**BRIEF:** Restate the material below word for word, from its first line to its last.

>>>>>

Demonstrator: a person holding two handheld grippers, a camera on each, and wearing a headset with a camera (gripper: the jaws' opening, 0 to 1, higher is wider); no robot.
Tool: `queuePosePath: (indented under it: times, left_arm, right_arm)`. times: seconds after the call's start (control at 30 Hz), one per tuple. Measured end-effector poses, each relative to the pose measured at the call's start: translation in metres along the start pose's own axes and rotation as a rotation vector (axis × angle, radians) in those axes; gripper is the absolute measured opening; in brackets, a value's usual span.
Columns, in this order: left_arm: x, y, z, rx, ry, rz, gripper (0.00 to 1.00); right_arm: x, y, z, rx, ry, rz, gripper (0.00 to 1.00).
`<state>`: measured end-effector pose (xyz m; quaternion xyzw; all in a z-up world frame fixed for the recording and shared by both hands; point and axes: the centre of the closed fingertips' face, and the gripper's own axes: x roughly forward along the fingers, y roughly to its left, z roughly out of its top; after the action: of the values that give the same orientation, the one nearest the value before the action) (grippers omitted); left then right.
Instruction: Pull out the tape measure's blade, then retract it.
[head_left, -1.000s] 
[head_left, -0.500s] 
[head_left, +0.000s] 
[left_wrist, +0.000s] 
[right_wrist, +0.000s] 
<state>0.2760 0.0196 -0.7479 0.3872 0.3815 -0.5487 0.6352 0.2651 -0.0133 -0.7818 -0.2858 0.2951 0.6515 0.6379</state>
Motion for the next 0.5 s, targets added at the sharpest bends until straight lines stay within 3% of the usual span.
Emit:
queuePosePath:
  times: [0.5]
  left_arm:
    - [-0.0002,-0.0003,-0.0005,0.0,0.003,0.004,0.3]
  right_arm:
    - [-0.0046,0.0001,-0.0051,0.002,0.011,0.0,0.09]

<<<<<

**ANSWER TO THIS EXERCISE:**
Demonstrator: a person holding two handheld grippers, a camera on each, and wearing a headset with a camera (gripper: the jaws' opening, 0 to 1, higher is wider); no robot.
Tool: `queuePosePath: (indented under it: times, left_arm, right_arm)`. times: seconds after the call's start (control at 30 Hz), one per tuple. Measured end-effector poses, each relative to the pose measured at the call's start: translation in metres along the start pose's own axes and rotation as a rotation vector (axis × angle, radians) in those axes; gripper is the absolute measured opening; in brackets, a value's usual span.
Columns, in this order: left_arm: x, y, z, rx, ry, rz, gripper (0.00 to 1.00); right_arm: x, y, z, rx, ry, rz, gripper (0.00 to 1.00).
`<state>`: measured end-effector pose (xyz m; quaternion xyzw; all in a z-up world frame fixed for the recording and shared by both hands; point and axes: the centre of the closed fingertips' face, and the gripper's own axes: x roughly forward along the fingers, y roughly to its left, z roughly out of its top; after the action: of the values that give the same orientation, the one nearest the value before the action) (grippers omitted); left then right.
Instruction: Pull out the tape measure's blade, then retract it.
[head_left, -1.000s] 
[head_left, -0.500s] 
[head_left, +0.000s] 
[left_wrist, +0.000s] 
[right_wrist, +0.000s] 
<state>0.2760 0.0196 -0.7479 0.3872 0.3815 -0.5487 0.6352 0.2651 -0.0133 -0.7818 -0.2858 0.2951 0.6515 0.6379</state>
Motion for the next 0.5 s, targets added at the sharpest bends until straight lines stay within 3% of the usual span.
Emit:
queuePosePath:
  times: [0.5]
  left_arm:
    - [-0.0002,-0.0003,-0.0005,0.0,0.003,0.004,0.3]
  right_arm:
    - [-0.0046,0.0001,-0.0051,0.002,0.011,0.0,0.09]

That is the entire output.